La questione fondamentale affrontata dalla maggior parte delle nazioni dell’Europa centro-orientale è stata quella di padroneggiare il passato totalitario. Gli effetti negativi che accompagnano l’amnesia sociale radicata non devono essere sottovalutati. La mancanza di veri dibattiti pubblici e di analisi sobrie del proprio passato – incluso il riconoscimento da parte delle massime autorità statali dei crimini contro l’umanità perpetrati dalle dittature comuniste – alimenta miti nazionali nocivi e nostalgie esaltate.

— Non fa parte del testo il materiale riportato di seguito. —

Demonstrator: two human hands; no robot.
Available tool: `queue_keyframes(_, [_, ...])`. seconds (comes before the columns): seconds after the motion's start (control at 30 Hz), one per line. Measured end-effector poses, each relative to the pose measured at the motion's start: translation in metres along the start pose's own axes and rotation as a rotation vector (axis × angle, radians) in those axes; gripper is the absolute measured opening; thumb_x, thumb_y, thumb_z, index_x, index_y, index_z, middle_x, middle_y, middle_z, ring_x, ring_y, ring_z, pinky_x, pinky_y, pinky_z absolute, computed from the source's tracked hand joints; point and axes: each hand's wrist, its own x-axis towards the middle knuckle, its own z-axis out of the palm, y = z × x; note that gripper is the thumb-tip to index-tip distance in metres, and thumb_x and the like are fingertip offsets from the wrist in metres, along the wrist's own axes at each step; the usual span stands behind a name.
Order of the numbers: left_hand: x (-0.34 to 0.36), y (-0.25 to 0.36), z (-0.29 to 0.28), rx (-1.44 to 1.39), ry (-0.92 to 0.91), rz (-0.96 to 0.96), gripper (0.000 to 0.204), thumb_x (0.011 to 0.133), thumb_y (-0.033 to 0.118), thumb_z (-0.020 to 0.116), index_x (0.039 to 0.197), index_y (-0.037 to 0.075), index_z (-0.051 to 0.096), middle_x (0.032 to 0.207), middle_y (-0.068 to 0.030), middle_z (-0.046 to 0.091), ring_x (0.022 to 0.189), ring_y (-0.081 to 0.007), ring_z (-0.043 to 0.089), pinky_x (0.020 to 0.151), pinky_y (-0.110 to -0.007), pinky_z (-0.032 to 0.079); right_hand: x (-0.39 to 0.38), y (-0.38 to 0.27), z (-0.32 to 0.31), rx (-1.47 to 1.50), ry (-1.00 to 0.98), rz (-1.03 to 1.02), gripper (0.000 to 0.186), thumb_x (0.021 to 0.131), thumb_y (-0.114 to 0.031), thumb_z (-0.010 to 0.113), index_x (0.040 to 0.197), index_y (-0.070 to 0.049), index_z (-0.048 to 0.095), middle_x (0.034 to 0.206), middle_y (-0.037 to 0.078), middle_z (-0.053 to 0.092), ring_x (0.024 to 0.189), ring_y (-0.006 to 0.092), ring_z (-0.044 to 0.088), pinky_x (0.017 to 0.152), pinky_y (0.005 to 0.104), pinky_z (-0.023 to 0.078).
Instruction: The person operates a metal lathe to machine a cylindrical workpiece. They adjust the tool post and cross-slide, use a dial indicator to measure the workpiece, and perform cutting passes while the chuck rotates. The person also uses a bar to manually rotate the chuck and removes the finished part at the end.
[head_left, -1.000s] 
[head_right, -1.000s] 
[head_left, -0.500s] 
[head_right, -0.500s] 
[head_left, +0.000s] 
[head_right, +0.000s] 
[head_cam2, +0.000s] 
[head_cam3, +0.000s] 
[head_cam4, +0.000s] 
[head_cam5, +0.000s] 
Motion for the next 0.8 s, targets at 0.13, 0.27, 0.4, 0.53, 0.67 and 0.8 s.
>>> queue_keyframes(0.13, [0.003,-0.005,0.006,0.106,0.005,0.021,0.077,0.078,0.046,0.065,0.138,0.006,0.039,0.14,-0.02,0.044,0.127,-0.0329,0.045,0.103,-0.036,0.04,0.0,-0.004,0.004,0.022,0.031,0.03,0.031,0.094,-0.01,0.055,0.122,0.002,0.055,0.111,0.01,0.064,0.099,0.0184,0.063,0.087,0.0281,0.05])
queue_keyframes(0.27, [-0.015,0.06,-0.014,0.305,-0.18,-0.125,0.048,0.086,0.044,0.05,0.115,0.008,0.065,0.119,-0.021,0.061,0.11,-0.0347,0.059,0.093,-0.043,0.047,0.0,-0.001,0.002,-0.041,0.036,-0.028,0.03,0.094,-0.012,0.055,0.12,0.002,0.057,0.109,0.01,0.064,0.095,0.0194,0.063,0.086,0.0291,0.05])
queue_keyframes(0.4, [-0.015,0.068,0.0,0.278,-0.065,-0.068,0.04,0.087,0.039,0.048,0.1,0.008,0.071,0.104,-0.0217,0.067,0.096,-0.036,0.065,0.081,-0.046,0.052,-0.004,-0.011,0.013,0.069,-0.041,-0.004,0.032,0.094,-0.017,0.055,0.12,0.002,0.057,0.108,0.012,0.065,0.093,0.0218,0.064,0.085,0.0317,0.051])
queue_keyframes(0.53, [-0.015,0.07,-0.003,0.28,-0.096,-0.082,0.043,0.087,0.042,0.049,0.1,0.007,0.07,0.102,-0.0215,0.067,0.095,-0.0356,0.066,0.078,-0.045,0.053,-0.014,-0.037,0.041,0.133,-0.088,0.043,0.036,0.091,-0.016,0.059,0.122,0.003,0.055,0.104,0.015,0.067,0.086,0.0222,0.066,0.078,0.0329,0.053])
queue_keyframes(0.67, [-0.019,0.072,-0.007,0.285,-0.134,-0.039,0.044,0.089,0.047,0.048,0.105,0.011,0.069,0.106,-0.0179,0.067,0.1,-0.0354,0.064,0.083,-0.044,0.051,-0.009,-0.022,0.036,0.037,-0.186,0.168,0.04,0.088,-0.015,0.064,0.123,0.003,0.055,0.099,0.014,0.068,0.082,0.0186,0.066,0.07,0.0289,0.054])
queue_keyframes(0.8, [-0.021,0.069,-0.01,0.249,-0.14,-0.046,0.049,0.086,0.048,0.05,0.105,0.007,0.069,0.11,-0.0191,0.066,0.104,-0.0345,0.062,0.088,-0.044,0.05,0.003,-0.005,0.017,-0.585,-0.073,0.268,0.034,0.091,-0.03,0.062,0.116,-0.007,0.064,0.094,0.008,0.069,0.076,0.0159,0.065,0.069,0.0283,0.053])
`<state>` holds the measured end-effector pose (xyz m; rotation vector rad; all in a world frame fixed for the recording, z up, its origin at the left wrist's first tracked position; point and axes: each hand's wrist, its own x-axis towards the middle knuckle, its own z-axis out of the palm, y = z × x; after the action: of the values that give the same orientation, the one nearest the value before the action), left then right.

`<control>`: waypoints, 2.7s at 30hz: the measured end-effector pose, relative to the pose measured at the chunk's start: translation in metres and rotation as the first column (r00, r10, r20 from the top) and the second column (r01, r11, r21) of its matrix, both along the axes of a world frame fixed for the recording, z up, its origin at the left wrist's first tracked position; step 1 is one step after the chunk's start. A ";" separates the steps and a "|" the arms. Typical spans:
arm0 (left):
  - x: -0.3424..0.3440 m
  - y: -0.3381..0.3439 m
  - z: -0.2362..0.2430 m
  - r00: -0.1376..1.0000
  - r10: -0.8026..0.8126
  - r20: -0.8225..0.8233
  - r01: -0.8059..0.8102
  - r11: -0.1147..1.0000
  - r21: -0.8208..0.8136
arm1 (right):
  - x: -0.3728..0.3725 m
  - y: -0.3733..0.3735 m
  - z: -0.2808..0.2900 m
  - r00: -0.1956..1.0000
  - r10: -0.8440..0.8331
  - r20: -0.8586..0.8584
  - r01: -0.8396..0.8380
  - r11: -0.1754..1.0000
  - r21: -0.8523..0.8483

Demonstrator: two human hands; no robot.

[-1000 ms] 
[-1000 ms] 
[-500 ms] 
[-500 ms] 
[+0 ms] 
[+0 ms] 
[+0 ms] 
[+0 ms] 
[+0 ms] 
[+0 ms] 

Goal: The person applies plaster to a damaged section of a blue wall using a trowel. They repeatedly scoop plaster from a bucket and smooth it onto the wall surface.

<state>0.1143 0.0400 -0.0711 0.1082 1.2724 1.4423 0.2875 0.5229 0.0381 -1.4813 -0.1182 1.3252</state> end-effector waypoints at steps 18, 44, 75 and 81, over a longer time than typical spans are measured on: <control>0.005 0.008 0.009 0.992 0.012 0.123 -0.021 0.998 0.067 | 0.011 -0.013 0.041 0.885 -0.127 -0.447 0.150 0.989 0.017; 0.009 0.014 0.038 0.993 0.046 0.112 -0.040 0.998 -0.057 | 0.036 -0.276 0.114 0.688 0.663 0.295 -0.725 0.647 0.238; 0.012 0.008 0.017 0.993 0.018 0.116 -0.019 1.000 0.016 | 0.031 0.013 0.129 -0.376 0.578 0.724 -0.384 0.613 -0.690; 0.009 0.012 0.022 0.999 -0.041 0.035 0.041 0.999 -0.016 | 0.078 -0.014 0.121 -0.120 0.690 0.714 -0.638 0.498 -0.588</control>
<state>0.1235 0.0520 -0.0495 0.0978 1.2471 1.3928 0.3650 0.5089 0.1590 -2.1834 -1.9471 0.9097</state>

Il caso Putin e il caso ucraino

Un esempio calzante è il regime di Vladimir Putin in Russia. Uno degli elementi essenziali che regge la sua “democrazia gestita” è proprio l’amnesia istituzionalizzata e la sfacciata falsificazione della storia del XX secolo.

L’Ucraina, al contrario, ha rappresentato un caso positivo di transizione dal totalitarismo alla democrazia, nonostante l’ingombrante vicino russo, che ha sempre cercato, spesso in modo criminoso, di allontanare Kyiv dall’Occidente. La richiesta di integrazione europea – espressa con la “Rivoluzione arancione” e con la “Rivoluzione della dignità” – era ed è tuttora correlata direttamente con l’immaginario politico del 1989. Gli ucraini, infatti, rifiutano di essere riannessi dall’impero russo.

L’Europa, tanto nella sua forma “storica” quanto in quella “istituzionale”, non è certo perfetta, eppure continua a incarnare quei valori che hanno ispirato le rivoluzioni del 1989: stato di diritto, tutela delle libertà individuali, accountability.

Gli ucraini – a differenza degli europei occidentali, ipercritici e intossicati dalle notizie sui malfunzionamenti della democrazia – continuano a ritenere positiva l’idea di Europa e la sua costellazione di valori: tolleranza, fiducia nel dibattito delle idee e nel dialogo, un senso, al tempo stesso cristiano e illuministico, di solidarietà tra gli uomini.

Il tutto tenuto insieme da una “ragione pubblica” non assoluta, consapevole dei propri limiti, che non pretende più di “divinare” il senso della storia. Milan Kundera raccontò che, nel 1956, al momento dell’invasione russa dell’Ungheria, il direttore di un’agenzia di stampa lanciò via telex un messaggio disperato: “moriremo per l’Ungheria e per l’Europa”. Allora a difendere la nobile idea di Europa vi erano gli ungheresi. Vennero abbandonati dalle democrazie occidentali. Oggi a lottare e a morire sono gli ucraini. Sostenere l’Ucraina significa battersi per la migliore eredità europea.